> WHAT IS NEEDED: Look for the word "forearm" in the entries below, then copy every line that has it.

> Collected data:
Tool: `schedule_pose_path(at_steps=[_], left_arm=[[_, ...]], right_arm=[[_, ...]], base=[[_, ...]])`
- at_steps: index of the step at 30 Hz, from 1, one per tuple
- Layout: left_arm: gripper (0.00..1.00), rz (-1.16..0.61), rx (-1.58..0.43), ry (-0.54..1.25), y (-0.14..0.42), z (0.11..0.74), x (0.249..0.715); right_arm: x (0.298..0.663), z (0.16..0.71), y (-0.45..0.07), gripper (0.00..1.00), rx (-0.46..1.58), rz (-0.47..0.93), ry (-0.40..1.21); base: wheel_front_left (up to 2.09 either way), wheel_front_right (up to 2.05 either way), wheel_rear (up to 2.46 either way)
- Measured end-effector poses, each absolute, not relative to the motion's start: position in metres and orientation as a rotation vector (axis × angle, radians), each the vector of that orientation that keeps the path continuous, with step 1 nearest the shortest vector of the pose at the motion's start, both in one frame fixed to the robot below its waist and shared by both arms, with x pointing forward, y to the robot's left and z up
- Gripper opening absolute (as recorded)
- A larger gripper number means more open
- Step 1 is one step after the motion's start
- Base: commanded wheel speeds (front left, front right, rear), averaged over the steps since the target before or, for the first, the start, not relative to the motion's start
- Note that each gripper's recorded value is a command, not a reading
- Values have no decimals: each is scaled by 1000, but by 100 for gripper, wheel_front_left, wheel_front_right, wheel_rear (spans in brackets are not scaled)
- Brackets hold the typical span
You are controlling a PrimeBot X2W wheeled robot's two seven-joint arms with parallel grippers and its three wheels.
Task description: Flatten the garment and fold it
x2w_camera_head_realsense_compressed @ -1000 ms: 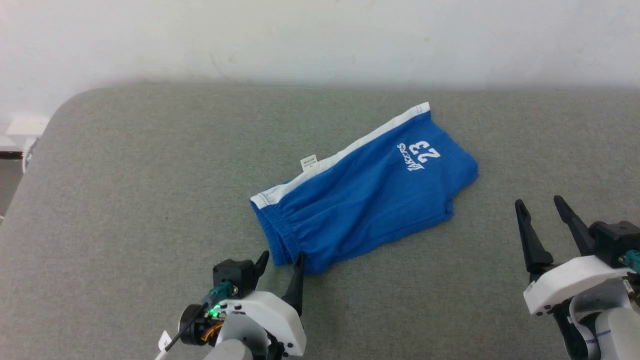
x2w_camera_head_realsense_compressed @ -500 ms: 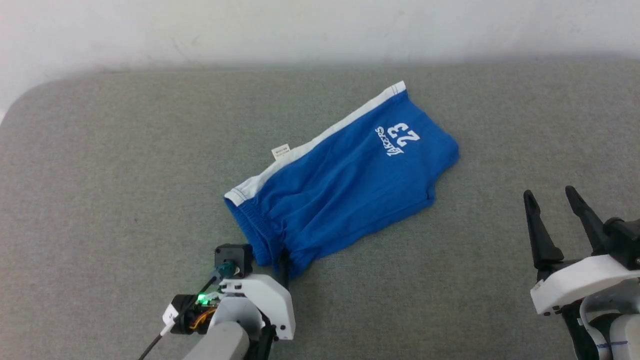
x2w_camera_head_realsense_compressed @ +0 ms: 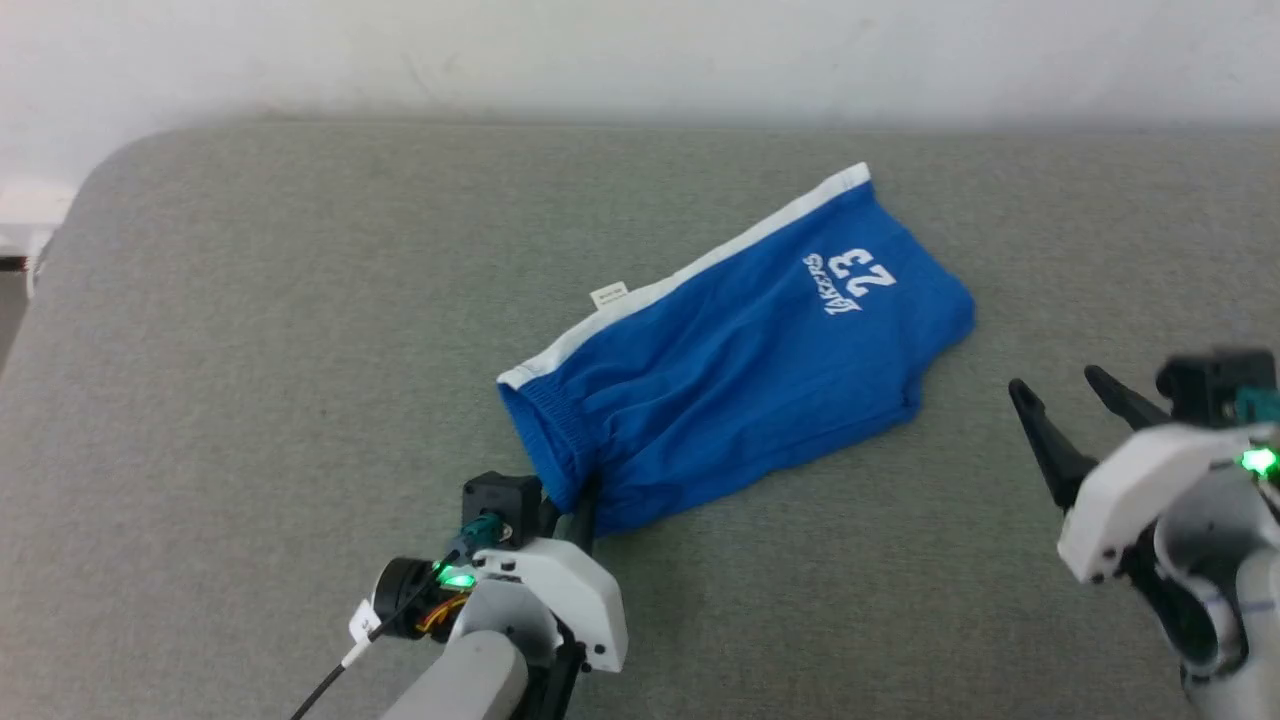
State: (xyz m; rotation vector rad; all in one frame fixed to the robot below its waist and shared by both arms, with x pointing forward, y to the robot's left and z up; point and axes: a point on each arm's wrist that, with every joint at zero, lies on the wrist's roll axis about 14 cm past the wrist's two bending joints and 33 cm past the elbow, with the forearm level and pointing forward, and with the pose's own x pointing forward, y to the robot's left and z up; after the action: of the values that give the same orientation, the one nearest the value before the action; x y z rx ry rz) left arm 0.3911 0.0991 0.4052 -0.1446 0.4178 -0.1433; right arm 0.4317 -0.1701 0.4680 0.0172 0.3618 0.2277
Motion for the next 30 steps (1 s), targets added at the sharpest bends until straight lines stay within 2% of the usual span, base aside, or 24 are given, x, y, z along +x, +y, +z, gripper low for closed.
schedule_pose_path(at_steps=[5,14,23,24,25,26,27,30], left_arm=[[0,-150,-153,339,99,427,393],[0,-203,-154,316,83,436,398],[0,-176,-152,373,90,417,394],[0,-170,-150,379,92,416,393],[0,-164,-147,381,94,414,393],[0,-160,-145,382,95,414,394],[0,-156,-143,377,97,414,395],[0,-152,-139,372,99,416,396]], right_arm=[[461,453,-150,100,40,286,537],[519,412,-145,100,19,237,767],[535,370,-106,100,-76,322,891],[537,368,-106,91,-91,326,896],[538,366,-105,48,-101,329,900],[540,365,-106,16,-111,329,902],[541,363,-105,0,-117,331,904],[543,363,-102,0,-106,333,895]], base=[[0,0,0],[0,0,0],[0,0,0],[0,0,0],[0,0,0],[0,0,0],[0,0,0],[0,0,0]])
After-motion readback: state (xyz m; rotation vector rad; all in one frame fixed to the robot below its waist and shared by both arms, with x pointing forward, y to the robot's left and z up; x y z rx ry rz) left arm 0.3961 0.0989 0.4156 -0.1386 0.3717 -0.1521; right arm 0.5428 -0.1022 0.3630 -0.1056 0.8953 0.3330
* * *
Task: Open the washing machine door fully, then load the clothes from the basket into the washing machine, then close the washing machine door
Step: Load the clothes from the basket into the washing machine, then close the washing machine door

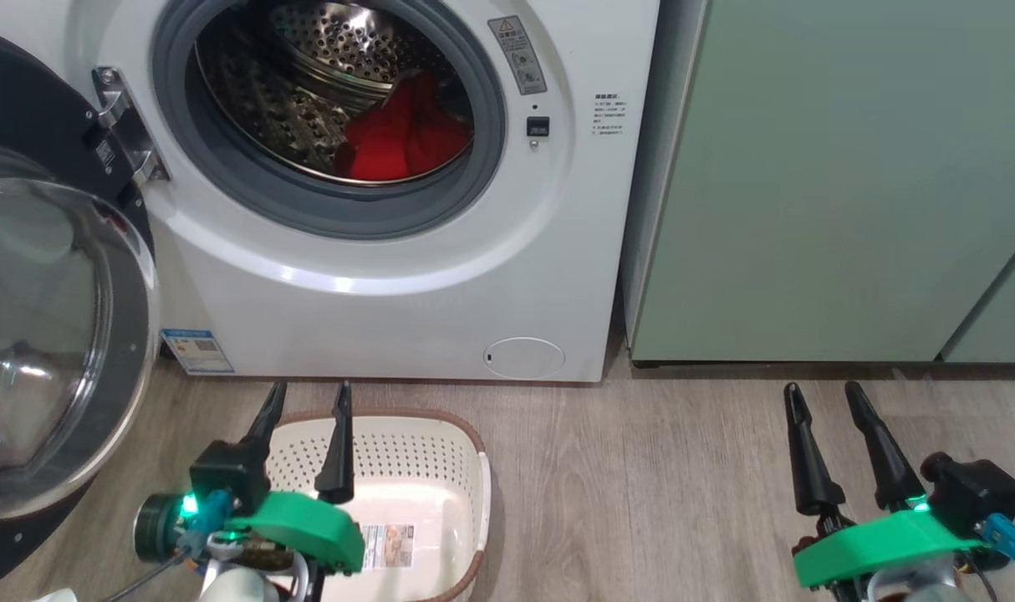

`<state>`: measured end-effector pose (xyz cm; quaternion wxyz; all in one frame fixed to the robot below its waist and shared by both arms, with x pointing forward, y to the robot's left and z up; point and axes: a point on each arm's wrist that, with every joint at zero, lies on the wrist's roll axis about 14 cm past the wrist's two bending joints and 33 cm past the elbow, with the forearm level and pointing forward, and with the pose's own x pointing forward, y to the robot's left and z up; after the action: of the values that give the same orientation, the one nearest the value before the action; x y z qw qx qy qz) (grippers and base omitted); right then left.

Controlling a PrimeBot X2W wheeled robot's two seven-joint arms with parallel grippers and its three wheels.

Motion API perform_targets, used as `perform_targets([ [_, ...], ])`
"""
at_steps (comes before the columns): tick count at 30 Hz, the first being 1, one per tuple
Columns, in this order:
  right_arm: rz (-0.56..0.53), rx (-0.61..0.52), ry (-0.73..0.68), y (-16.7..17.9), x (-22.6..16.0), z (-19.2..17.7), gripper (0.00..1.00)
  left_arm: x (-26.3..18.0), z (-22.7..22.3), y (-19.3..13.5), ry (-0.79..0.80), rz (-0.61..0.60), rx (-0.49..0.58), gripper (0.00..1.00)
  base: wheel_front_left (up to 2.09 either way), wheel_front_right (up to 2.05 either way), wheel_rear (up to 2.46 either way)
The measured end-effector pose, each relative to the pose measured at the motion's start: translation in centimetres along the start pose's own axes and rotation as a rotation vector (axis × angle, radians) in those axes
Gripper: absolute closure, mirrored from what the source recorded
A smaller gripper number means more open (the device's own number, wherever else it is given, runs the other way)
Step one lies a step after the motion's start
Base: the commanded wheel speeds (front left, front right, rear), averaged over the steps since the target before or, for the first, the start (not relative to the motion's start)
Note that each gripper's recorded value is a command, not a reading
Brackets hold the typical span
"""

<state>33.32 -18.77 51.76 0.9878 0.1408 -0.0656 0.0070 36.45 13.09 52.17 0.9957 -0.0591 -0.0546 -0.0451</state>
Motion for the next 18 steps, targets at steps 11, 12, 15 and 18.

> YOUR RESPONSE:
State: (xyz m; rotation vector rad; all in one frame fixed to the robot below its waist and shared by both arms, with x pointing forward, y to the robot's left and z up; point and axes: a point on each arm's wrist that, with every joint at zero, lies on the wrist's roll axis about 14 cm past the wrist's two bending joints and 33 cm past the elbow, with the forearm level and pointing forward, and with the pose's own x pointing forward, y to the robot's left and z up; after the action: of the values that give the same orientation, the one nearest the value before the action; x y z rx ry rz) left arm 0.3911 0.0991 0.4052 -0.1446 0.4178 -0.1433; right arm 0.4317 -0.1701 0.4680 0.0172 0.3618 0.2277
`<state>`: measured end-effector pose (xyz cm; quaternion wxyz; all in one frame fixed to the robot below its waist and shared by both arms, with x pointing forward, y to the robot's left and z up; point and axes: a point on each arm's wrist that, with every joint at zero, lies on the wrist's roll axis about 14 cm past the wrist's two bending joints and 33 cm past the elbow, with the forearm level and pointing forward, and with the pose's own x pointing forward, y to the robot's left and z up; after the action: of the values that give the same orientation, the one nearest the value before the action; x y z qw qx qy qz) (grippers and base omitted); right then left.

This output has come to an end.